Task to carry out:
Of all the lines below, return only those starting with the line holding "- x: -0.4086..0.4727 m" and going on through the line holding "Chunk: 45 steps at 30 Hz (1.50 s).", exactly as written.

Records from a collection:

------------------------------------------------------------------------

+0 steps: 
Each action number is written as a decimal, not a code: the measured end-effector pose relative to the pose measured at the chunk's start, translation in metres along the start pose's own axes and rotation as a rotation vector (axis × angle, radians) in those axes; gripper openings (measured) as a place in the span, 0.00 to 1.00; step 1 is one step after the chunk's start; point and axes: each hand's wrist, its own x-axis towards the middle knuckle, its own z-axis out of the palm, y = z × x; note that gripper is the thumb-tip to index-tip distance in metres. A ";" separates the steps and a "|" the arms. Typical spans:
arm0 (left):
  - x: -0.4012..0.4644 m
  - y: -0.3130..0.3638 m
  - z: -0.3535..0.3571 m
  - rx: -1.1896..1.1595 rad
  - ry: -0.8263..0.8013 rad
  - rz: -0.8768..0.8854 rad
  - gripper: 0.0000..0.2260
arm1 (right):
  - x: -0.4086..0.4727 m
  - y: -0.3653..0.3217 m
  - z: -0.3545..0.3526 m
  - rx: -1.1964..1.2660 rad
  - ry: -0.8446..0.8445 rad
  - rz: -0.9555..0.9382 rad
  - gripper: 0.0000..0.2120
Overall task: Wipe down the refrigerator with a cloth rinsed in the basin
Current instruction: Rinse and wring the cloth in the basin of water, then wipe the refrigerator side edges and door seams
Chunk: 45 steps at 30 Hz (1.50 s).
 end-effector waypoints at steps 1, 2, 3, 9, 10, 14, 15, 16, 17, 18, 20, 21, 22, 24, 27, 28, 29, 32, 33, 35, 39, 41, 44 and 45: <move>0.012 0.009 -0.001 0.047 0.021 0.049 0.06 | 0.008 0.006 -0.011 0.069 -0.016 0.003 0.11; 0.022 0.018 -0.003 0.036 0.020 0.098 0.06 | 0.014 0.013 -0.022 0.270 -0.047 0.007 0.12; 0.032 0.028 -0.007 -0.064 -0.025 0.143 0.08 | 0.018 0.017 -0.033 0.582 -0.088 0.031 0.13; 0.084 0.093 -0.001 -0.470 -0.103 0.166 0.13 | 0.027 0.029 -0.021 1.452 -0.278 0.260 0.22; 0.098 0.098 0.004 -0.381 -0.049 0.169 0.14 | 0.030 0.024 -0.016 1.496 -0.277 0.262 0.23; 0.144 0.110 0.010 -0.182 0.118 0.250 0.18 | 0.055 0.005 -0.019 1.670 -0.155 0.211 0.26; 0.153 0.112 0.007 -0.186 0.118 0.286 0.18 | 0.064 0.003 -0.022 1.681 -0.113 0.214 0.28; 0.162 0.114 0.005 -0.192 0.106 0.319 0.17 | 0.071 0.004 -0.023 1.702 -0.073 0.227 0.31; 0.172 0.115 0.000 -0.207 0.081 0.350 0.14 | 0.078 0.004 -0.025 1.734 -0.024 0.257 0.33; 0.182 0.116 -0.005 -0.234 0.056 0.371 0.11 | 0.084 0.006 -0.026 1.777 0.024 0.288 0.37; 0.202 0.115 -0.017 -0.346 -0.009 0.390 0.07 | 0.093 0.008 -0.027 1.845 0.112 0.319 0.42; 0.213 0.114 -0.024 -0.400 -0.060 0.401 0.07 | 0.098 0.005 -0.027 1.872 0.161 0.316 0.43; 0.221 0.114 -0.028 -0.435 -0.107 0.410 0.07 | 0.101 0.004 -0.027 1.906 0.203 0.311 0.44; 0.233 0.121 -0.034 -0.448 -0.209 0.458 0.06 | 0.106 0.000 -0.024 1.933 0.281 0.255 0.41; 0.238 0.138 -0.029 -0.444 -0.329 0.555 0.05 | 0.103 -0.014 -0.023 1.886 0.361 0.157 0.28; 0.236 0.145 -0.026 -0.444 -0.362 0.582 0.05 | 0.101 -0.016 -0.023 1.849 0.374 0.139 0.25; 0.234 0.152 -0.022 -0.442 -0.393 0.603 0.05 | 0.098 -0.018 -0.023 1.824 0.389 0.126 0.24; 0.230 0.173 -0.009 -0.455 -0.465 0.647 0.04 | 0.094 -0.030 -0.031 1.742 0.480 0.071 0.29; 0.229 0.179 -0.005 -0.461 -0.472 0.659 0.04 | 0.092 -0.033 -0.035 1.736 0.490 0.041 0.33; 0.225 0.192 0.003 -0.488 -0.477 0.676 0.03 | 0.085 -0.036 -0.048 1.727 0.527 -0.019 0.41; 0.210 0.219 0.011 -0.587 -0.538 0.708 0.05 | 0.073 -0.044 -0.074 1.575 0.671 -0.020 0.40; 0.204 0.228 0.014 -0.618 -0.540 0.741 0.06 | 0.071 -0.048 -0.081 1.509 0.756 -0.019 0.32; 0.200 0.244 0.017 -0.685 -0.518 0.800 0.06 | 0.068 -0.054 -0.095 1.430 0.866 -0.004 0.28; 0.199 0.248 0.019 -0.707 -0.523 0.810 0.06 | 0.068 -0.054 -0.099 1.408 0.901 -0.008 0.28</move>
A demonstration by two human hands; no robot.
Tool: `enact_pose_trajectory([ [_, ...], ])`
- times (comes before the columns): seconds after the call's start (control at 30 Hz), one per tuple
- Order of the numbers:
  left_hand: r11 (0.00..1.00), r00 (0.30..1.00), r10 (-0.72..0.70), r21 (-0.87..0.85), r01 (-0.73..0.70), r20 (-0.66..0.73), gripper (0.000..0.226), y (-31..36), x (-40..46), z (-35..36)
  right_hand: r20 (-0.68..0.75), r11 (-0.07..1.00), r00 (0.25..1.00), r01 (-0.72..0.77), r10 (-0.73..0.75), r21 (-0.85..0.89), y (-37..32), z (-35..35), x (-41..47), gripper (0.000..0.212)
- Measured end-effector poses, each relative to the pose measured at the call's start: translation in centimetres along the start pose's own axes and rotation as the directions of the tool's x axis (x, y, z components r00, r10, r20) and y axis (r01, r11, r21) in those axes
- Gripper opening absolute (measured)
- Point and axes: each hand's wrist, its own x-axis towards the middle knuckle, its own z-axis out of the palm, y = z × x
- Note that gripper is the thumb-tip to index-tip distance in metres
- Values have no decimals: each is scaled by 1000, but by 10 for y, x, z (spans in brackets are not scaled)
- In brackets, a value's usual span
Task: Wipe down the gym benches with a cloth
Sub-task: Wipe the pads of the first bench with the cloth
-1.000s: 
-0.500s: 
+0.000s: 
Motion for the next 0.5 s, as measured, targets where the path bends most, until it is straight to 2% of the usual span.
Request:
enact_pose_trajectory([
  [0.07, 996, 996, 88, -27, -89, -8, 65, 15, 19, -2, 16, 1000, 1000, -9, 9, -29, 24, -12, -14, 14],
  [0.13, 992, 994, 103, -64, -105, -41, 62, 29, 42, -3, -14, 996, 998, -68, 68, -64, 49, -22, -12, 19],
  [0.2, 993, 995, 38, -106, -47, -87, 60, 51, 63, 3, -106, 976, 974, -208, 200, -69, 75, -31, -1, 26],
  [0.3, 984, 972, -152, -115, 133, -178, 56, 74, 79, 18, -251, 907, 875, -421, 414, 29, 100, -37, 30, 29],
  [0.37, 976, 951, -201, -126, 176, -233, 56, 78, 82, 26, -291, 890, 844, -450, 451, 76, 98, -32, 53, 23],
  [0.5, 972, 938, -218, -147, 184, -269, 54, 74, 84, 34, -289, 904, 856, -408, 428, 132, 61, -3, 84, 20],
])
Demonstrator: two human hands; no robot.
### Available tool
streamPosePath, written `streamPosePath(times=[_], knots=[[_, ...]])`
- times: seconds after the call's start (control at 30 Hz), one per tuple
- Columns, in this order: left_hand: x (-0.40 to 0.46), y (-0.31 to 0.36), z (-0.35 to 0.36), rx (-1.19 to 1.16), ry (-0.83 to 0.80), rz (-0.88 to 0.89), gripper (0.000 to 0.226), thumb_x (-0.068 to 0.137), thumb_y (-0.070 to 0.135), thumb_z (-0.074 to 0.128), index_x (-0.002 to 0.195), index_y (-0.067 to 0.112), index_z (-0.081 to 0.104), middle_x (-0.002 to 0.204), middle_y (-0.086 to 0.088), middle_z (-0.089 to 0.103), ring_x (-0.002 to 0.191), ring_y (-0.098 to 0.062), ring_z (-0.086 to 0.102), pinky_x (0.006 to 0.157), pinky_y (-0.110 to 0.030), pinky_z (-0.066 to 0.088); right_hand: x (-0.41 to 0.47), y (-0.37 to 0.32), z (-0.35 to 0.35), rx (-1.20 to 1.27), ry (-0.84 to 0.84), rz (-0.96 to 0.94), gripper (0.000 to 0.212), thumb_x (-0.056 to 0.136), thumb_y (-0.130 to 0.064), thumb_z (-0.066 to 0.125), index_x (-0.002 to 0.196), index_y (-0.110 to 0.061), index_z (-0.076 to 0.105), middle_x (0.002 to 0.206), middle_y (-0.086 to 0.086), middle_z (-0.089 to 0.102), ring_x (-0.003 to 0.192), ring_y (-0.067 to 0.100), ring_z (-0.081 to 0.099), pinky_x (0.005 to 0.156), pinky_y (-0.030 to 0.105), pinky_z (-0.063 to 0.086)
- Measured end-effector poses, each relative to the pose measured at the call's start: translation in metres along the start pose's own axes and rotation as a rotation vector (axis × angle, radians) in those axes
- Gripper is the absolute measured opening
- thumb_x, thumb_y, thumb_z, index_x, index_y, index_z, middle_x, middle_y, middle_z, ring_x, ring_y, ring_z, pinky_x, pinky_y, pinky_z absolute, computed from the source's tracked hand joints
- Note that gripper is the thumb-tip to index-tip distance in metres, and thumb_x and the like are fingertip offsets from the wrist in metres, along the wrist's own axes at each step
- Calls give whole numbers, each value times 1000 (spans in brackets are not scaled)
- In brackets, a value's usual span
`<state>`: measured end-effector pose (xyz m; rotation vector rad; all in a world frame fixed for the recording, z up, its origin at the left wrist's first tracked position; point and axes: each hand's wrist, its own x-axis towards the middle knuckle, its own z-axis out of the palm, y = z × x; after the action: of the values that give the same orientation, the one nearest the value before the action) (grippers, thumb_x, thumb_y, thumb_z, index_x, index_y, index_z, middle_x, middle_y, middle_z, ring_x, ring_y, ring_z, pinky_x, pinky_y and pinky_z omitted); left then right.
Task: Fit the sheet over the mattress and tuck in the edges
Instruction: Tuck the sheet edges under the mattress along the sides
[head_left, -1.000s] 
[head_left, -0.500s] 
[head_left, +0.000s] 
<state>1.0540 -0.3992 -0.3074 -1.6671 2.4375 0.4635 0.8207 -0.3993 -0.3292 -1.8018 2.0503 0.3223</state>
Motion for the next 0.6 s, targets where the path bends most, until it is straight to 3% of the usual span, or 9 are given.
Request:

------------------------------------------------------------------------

Result for this task:
  - x: -0.4086..0.4727 m
  - y: -0.3653..0.3217 m
  - z: -0.3545..0.3526 m
  - rx: -1.1964..1.2660 rad
  - ry: -0.8446..0.8445 rad
  - rz: -0.9555..0.9382 rad
  - gripper: 0.0000..0.2120
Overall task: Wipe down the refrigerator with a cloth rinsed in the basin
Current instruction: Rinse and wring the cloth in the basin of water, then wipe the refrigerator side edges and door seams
Chunk: 45 steps at 30 Hz (1.50 s).

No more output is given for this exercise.